Discover the delightful taste of homemade bread kvass – a traditional Russian drink that balances honey-like sweetness with a punch of acidity. This naturally fermented drink boasts a toasty flavor from the bread and is packed with nutrients, making it a functional food you can enjoy with practically no effort. 

Using only a few scraps of old bread, you can make a bubbly probiotic beverage that's incredibly satisfying and just a tad alcoholic. Unlike the French, who turn stale bread into French toast, the Russians take a different approach, creating bread kvass from their leftover dark and heavy rye bread. 

This easy-to-make beverage requires no special equipment or ingredients and can be customized with different flavors. If you're looking for a gluten-free option, try using puffed cereal. 

Let's dive into the world of bread kvass and enjoy this refreshing and flavorful drink.

What is kvass?

Kvass is a traditional Eastern European drink made with stale, toasted sourdough rye bread. Other versions exist, including those made with beets and fruit. 

It's a probiotic drink with a honey and malt taste, containing 0.3-1.5% alcohol. Kvass was a solution to pre-industrial problems of lack of clean water and minimizing food waste. 

It continues to be popular in Eastern Europe and rising in the US, although many modernized versions have skipped the rye bread altogether.

How to make kvass

To make kvass, toast stale bread, soak it in water for up to 3 days, strain the liquid, and add seasonings and wild yeast for initial fermentation. 

After 1-2 days, strain the kvass into bottles for secondary fermentation, adding sugar for more bubbles. 

The bacteria and wild yeast do most of the work, so only a few minutes of active time is required for this multi-day process.

How to make kvass without yeast

The nutritional benefits of kvass are derived from a slow, gradual fermentation process that breaks down the nutrients in stale bread. However, adding a large amount of modern commercial yeast overwhelms the natural cultures, resulting in a fizzy beverage that lacks elegance.

The best way to start making kvass is by using a spoonful of sourdough starter. Although a white flour starter works well, a rye sourdough starter is more traditional.

If you don't have a sourdough starter, you can use a small amount of commercial yeast along with a few spoonfuls of yogurt whey that has active cultures to achieve a similar result.

When is kvass ready?

Homemade kvass is a traditional Eastern European probiotic drink made from stale bread, usually rye, and flavored with fruit, honey, or herbs. It's a balance between fermenting enough for flavor and fizz but not too much to make it overly sour. 

Traditional kvass was lightly carbonated, unlike modern sodas. As a result, kvass was a safe alternative to water in unsanitary conditions and is mildly alcoholic. 
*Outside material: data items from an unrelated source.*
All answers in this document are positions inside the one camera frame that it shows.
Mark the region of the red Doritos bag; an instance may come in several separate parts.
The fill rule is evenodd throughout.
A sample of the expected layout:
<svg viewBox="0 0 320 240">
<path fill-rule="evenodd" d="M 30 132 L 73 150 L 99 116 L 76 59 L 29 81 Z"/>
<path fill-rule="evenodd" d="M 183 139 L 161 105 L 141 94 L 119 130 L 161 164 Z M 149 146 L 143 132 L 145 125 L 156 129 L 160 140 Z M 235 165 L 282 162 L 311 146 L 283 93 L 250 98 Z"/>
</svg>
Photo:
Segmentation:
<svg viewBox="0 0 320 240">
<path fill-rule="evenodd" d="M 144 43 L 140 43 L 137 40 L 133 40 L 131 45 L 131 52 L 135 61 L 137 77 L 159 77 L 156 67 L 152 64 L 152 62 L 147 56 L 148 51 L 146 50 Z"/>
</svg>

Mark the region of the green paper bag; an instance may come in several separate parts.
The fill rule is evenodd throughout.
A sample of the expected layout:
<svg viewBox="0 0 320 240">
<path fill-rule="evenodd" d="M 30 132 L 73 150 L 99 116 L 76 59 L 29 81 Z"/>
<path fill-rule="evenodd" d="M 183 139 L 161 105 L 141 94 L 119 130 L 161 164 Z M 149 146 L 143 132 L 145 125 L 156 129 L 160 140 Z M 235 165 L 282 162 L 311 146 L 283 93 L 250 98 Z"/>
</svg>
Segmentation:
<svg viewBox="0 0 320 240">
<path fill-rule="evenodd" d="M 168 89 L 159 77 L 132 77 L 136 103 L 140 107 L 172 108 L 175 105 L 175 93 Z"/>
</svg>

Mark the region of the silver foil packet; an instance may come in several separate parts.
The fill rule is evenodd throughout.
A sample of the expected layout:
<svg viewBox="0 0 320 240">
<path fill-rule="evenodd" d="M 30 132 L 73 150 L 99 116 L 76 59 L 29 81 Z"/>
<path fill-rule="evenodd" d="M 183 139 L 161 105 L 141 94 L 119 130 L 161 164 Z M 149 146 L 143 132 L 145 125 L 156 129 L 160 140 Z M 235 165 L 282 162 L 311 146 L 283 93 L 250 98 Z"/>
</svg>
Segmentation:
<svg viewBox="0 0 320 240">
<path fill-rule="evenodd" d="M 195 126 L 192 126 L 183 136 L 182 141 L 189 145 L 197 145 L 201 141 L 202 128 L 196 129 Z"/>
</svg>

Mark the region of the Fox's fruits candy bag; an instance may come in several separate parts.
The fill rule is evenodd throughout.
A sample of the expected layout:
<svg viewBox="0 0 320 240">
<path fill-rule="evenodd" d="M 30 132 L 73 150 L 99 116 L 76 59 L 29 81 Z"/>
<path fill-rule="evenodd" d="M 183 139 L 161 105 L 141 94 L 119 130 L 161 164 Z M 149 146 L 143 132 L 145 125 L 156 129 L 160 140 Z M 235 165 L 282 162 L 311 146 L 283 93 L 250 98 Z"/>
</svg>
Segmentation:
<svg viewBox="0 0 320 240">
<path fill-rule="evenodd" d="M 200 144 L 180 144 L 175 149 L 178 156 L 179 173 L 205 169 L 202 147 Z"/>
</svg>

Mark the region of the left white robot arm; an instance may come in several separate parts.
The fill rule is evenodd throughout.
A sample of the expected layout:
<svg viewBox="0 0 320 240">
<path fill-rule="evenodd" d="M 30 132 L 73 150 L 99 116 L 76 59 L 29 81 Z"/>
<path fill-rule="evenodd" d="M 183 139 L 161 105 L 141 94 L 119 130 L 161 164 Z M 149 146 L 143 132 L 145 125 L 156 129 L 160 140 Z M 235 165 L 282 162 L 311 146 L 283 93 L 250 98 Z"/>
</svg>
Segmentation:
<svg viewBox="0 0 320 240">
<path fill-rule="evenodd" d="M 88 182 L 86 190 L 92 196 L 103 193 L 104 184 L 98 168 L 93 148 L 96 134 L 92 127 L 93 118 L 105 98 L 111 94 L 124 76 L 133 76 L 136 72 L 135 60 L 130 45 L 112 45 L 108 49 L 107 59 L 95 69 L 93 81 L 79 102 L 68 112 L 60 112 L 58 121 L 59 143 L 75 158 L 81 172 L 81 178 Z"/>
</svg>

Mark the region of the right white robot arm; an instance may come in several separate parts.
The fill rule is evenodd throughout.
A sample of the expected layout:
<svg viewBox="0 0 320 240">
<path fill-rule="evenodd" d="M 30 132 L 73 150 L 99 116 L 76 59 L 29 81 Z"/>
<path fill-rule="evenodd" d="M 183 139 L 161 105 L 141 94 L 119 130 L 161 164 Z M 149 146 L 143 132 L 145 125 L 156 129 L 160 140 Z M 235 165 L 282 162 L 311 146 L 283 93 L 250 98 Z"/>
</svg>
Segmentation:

Using sourdough starter is preferable to commercial yeast for a slow and natural fermentation process. In addition, sweeteners like birch sap, honey, or sugar can be added for a bit of residual sweetness.


Breads Variation

While rye bread is traditional, any type of bread can be used for making kvass. A darker loaf of bread like dark rye can add a caramelly flavor to the beverage. 

On the other hand, a white bread loaf can result in a lighter and refreshing beverage.

Yeast Variation

For instant yeast, the recipe suggests sticking to it, but if you prefer fresh yeast, use the same amount. While bread yeast can produce up to 8% ABV, it may compromise the flavor.

If you opt for sourdough starter instead of yeast, add 1 Tbsp of active starter, resulting in a beverage with 0.5%-2% ABV. Due to the bacterial strains in the starter, the kvass may have an unpleasant odor initially, but the flavor will improve after bottling. 

For best results, let it sit in the fridge for a week. The bacteria in sourdough starter gives the kvass a unique taste, much like sour beer. For brewers yeast, use only 1/4 tsp because it is highly active.

Flavors Variation

  • For a traditional flavor, add a few sprigs of mint per batch.
  • Create a fruity flavor by adding a handful of raisins, berries, or a few slices of apples.
  • Add some zesty flavor with lemon peel.
  • If you prefer a beer-like flavor, use hops. Hops also act as a preservative, prolonging the shelf life of the kvass. Use 1 Tbsp of hops per batch.